3 Probabilistic Frameworks You should know | The Bayesian Toolkit

Build better Data Science workflows with probabilistic programming languages and counter the shortcomings of classical ML.

Richard Michael
Towards Data Science

--

The tools to build, train and tune your probabilistic models. Photo by Patryk Grądys on Unsplash.

We should always aim to create better Data Science workflows.
But in order to achieve that we should find out what is lacking.

Classical ML workflows are missing something

Classical Machine Learning is pipelines work great. The usual workflow looks like this:

  1. Have a use-case or research question with a potential hypothesis,
  2. build and curate a dataset that relates to the use-case or research question,
  3. build a model,
  4. train and validate the model,
  5. maybe even cross-validate, while grid-searching hyper-parameters,
  6. test the fitted model,
  7. deploy the model for the use-case,
  8. answer the research question or hypothesis you posed.

As you might have noticed, one severe shortcoming is to account for certainties of the model and confidence over the output.

Certain about being Uncertain

After going through this workflow and given that the model results looks sensible, we take the output for granted. So what is missing?
First, we have not accounted for missing or shifted data that comes up in our workflow.
Some of you might interject and say that they have some augmentation routine for their data (e.g. image preprocessing). That’s great — but did you formalize it?
Secondly, what about building a prototype before having seen the data — something like a modeling sanity check? Simulate some data and build a prototype before you invest resources in gathering data and fitting insufficient models.
This was already pointed out by Andrew Gelman in his Keynote at the NY PyData Keynote 2017.
Lastly, get better intuition and parameter insights! For deep-learning models you need to rely on a platitude of tools like SHAP and plotting libraries to explain what your model has learned.
For probabilistic approaches, you can get insights on parameters quickly.
So what tools do we want to use in a production environment?

I. STAN — The Statisticians Choice

STAN is a well-established framework and tool for research. Strictly speaking, this framework has its own probabilistic language and the Stan-code looks more like a statistical formulation of the model you are fitting.
Once you have built and done inference with your model you save everything to file, which brings the great advantage that everything is reproducible.
STAN is well supported in R through RStan, Python with PyStan, and other interfaces.
In the background, the framework compiles the model into efficient C++ code.
In the end, the computation is done through MCMC Inference (e.g. NUTS sampler) which is easily accessible and even Variational Inference is supported.
If you want to get started with this Bayesian approach we recommend the case-studies.

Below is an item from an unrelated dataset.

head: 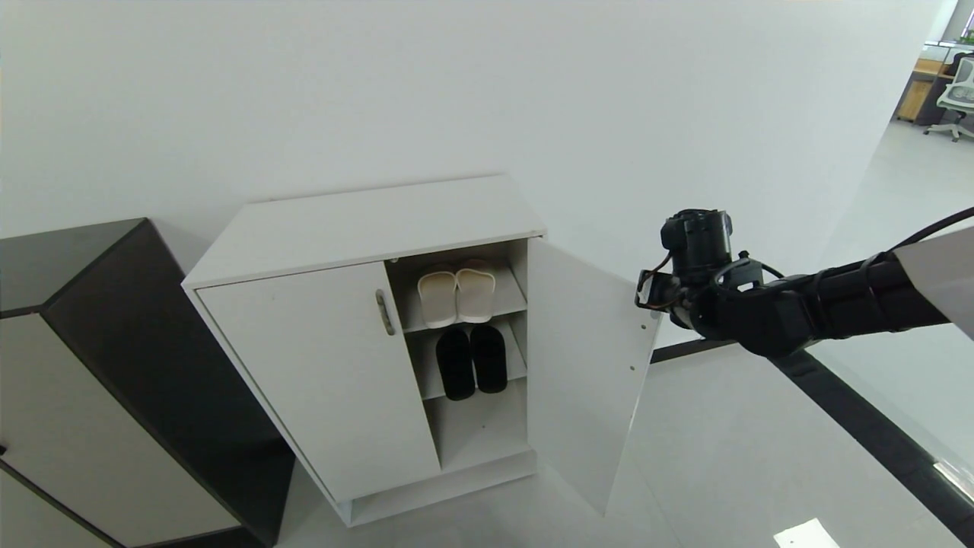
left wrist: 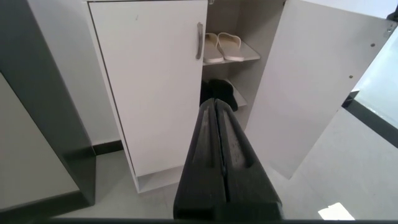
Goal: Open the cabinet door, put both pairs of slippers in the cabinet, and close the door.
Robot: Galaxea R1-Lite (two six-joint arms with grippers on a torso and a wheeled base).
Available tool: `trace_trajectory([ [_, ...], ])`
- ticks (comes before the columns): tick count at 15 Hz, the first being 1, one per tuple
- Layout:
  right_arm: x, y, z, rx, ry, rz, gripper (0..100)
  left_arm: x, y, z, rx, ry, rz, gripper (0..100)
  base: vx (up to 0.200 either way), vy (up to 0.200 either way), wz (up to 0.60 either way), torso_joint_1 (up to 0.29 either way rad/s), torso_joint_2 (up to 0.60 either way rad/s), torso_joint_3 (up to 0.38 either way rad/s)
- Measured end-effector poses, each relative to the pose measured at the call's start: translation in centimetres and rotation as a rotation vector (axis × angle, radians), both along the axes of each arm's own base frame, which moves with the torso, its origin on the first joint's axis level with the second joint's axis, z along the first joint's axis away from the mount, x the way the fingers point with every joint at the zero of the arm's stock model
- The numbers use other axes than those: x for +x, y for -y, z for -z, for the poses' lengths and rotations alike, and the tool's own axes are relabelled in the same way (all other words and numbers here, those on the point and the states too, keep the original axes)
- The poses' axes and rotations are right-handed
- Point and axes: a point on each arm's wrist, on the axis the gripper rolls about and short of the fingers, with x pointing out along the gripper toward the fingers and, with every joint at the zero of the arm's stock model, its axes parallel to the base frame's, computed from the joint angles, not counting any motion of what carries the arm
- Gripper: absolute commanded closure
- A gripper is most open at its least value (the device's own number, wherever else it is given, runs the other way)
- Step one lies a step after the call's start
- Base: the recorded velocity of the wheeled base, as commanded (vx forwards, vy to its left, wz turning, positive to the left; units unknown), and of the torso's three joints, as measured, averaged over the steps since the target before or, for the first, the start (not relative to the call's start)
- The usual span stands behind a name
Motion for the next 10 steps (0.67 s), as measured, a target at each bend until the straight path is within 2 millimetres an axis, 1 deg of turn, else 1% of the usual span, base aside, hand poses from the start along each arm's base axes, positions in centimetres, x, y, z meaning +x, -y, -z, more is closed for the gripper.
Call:
trace_trajectory([
  [2,-0.4,-0.5,0.2,-0.004,-0.006,-0.015,100,0.0,0.0,0.0,0.000,0.000,0.000,100,0.000,0.000,0.00,0.000,0.00,0.000],
  [5,-2.7,-2.5,0.4,-0.017,-0.030,-0.083,100,0.0,0.0,0.0,0.000,0.000,0.000,100,0.000,0.000,0.00,0.000,0.00,0.000],
  [8,-7.3,-5.8,-0.2,-0.024,-0.033,-0.215,100,0.0,0.0,0.0,0.000,0.000,0.000,100,0.000,0.000,0.00,0.000,0.00,0.000],
  [9,-8.7,-6.4,-0.5,-0.023,-0.030,-0.250,100,0.0,0.0,0.0,0.000,0.000,0.000,100,0.000,0.000,0.00,0.000,0.00,0.000],
  [10,-9.7,-6.6,-0.8,-0.021,-0.028,-0.274,100,0.0,0.0,0.0,0.000,-0.001,0.000,100,0.000,0.000,0.00,0.000,0.00,0.000],
])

II. Pyro — The Programming Approach

My personal favorite tool for deep probabilistic models is Pyro. This language was developed and is maintained by the Uber Engineering division. The framework is backed by PyTorch. This means that the modeling that you are doing integrates seamlessly with the PyTorch work that you might already have done.
Building your models and training routines, writes and feels like any other Python code with some special rules and formulations that come with the probabilistic approach.

As an overview we have already compared STAN and Pyro Modeling on a small problem-set in a previous post:

Pyro excels when you want to find randomly distributed parameters, sample data and perform efficient inference.
As this language is under constant development, not everything you are working on might be documented. There are a lot of use-cases and already existing model-implementations and examples. Also, the documentation gets better by the day.
The examples and tutorials are a good place to start, especially when you are new to the field of probabilistic programming and statistical modeling.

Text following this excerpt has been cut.